When prices change, commercial-grade gems usually experience the greatest price instability. These are the most abundant grades of tanzanite where price competition is highest. However, top-quality stones (such as the stones I invest in, which are in the top 1% of Tanzanite quality), especially those above 2ct, are very rare. As a general rule, they tend to retain their value in down markets and increase in value in rising markets.
As no other source of Tanzanite has been discovered to date, and, at the current rate of mining, estimates suggest that the mines will be depleted within the next 25 years. So now could be a good time to invest in Tanzanite.
Can Tanzanite be worn every day?
Gem and mineral hardness is measured on the Mohs scale, with Diamond being the hardest mineral (10) and Talc being the softest (1). Tanzanite sits at between 6 and 7 on the scale - a similar hardness to Garnet and Moonstone.

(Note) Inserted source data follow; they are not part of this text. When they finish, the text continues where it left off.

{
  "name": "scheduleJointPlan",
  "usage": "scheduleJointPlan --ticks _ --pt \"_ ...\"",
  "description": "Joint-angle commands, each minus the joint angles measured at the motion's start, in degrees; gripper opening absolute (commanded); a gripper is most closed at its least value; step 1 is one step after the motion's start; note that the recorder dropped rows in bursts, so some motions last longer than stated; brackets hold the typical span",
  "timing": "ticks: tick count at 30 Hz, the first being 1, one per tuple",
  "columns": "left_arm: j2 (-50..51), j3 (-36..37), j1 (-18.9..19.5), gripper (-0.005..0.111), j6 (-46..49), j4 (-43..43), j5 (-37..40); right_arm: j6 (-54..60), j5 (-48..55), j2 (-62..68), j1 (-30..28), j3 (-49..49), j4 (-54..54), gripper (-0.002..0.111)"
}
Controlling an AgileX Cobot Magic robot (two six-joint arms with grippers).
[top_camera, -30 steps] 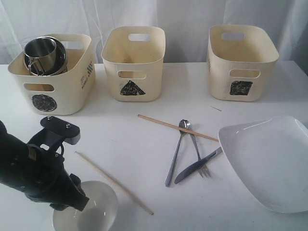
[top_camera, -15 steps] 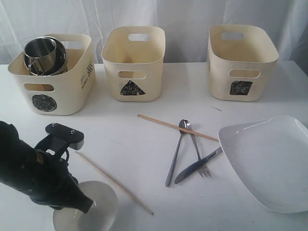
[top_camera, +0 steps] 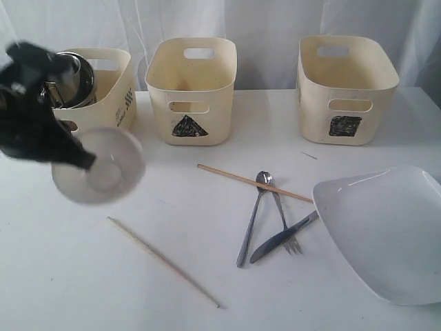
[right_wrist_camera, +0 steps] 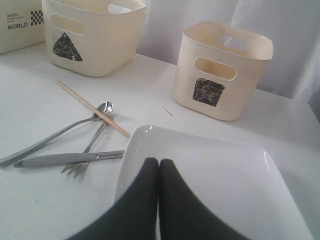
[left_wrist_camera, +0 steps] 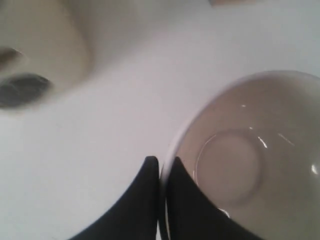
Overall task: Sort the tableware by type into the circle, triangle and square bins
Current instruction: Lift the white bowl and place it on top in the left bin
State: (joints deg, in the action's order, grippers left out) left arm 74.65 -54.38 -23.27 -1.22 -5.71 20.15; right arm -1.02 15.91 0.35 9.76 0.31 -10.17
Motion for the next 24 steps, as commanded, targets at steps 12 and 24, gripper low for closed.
scheduleJointPlan --ticks 12,24 --pt "23.94 -41.45 16.02 0.000 1.22 -1.59 -2.37 -0.27 -0.62 -0.35 0.00 -0.31 0.12 0.000" --pt "39.86 -53.65 17.98 0.000 1.22 -1.59 -2.59 -0.27 -0.62 -0.35 0.00 -0.31 0.12 0.000"
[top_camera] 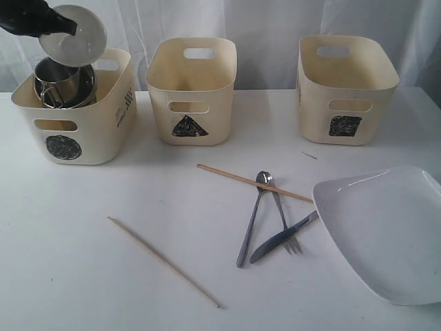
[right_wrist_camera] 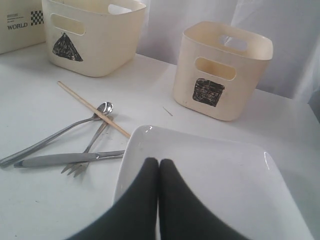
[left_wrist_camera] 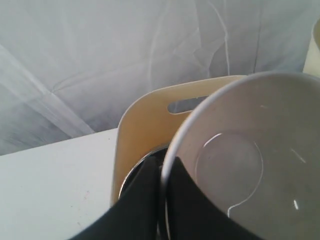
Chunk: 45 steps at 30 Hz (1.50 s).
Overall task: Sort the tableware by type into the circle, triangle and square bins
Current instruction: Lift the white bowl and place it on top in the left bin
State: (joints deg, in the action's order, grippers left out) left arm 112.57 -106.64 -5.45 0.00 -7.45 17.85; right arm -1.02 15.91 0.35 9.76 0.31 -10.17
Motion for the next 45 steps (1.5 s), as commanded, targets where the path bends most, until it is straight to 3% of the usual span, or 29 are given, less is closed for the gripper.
scheduleJointPlan --ticks 1,14,21,24,45 --pt "2.55 -1.39 0.15 0.000 0.00 0.15 -0.29 -0.27 -0.62 -0.35 0.00 -0.31 0.12 0.000" --pt "6.03 -1.29 0.04 0.000 0.00 1.21 2.45 -0.27 -0.62 -0.35 0.00 -0.31 0.12 0.000" --pt "6.03 -1.29 0.04 0.034 6.24 8.16 6.41 -0.27 -0.62 -0.35 0.00 -0.31 0.12 0.000" --pt "6.03 -1.29 0.04 0.042 7.40 9.09 8.50 -0.27 -0.62 -0.35 0.00 -0.31 0.12 0.000" --pt "-2.15 -1.40 0.14 0.041 7.74 8.06 9.37 -0.27 -0.62 -0.35 0.00 -0.31 0.12 0.000"
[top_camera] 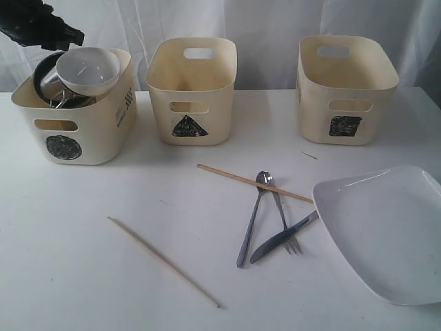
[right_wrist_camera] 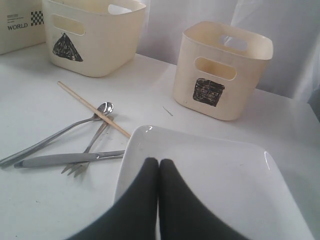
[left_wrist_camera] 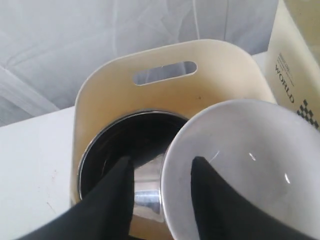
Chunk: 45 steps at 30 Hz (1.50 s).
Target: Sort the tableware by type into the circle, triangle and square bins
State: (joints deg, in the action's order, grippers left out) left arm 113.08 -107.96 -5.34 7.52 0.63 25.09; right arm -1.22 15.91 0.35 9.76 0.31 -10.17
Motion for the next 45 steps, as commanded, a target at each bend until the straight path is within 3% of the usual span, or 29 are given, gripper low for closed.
scheduleJointPlan --ticks 1,9,17,26,34,39,45 --pt "-3.16 -0.08 0.04 0.038 0.22 -0.02 2.74 -0.06 -0.62 -0.35 0.00 -0.31 0.12 0.000" --pt "-9.69 0.03 0.04 0.000 2.94 -0.02 8.23 -0.06 -0.62 -0.35 0.00 -0.31 0.12 0.000" --pt "-19.08 8.90 0.14 0.000 2.94 -0.02 9.68 -0.06 -0.62 -0.35 0.00 -0.31 0.12 0.000" --pt "-38.69 31.80 0.14 0.000 2.94 3.57 1.91 -0.06 -0.62 -0.35 0.00 -0.31 0.12 0.000" --pt "-62.94 55.62 0.04 0.000 2.94 9.48 -3.32 -0.06 -0.62 -0.35 0.00 -0.31 0.12 0.000" --pt "-79.72 67.76 0.04 0.000 2.83 9.48 -1.57 -0.06 -0.62 -0.35 0.00 -0.31 0.12 0.000" --pt "-96.19 75.75 0.04 0.000 2.60 9.49 7.07 -0.06 -0.62 -0.35 0.00 -0.31 0.12 0.000"
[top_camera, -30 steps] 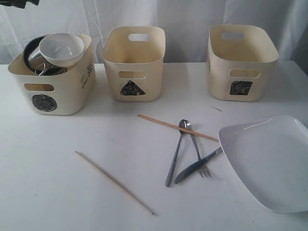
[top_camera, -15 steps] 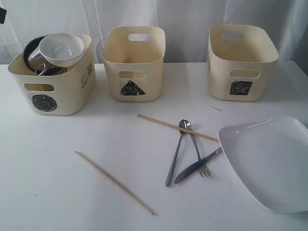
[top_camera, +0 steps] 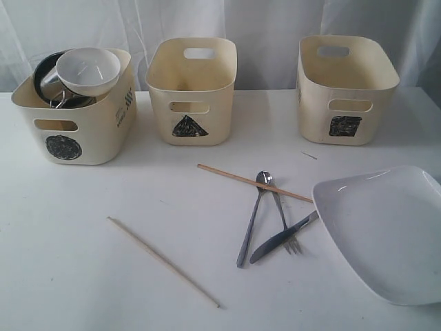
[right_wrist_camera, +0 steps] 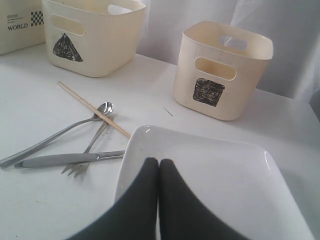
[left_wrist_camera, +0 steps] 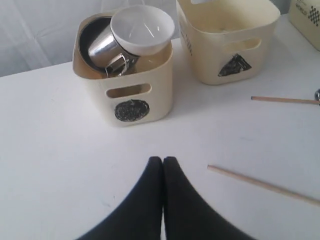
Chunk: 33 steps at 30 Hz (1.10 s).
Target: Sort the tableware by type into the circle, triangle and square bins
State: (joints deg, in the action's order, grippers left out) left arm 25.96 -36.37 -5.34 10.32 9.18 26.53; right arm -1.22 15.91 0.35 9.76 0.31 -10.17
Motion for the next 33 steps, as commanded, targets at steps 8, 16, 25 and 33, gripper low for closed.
scheduleJointPlan --ticks 8,16,25,33 --pt "-15.32 4.32 0.04 0.000 -1.11 0.96 11.12 -0.06 -0.62 -0.35 0.00 -0.31 0.12 0.000" --pt "-18.30 15.00 0.04 0.000 1.75 7.38 -8.05 -0.06 -0.62 -0.35 0.00 -0.31 0.12 0.000" --pt "-25.96 29.61 0.04 0.000 -6.87 4.98 -15.67 -0.06 -0.62 -0.35 0.00 -0.31 0.12 0.000" --pt "-25.96 36.37 0.04 0.000 -15.07 -3.33 -28.21 -0.06 -0.62 -0.35 0.00 -0.31 0.12 0.000"
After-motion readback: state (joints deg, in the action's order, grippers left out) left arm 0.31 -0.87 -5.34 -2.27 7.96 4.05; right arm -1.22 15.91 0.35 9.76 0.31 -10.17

Tanzanite is not a gem that should break easily but it can scratch more easily than harder coloured gems like Ruby and Sapphire.
Due to Tanzanite's relative softness, it should be treated with respect. It is generally advised that you should not wear coloured gemstones while doing heavy or rough work (such as cleaning, gardening or performing sports activities) avoid contact with gritty substances and remove whilst swimming due to the chlorine in pools.
Gems with a hardness of 6-7 or greater are quite suitable for rings which are worn occasionally. But for a ring like a wedding or engagement ring, intended for everyday wear over a period of years, a hardness rating of 8-10 (for example Ruby, Sapphire, Spinel, Topaz, Cat’s Eye, Alexandrite or Diamond) is recommended.
When worn, pendants are much more protected than rings, so Tanzanites are fine to wear every day as a pendent. I’d still recommend removing them before sports or swimming, or showering.
On a personal note, I’ve worn Tanzanite jewellery out on many occasions, but treat it more like event/cocktail jewellery. In the Tanzanite Trillion rings I’ve designed, the claws are a little larger to protect the corners of the triangle, and the halo of diamonds surrounding the main stone, also helps to protect the Tanzanite.
To clean Tanzanite, never use an ultrasonic cleaner or steam cleaner (often found in jewellers). The best method is simply to use a toothbrush and warm, soapy water.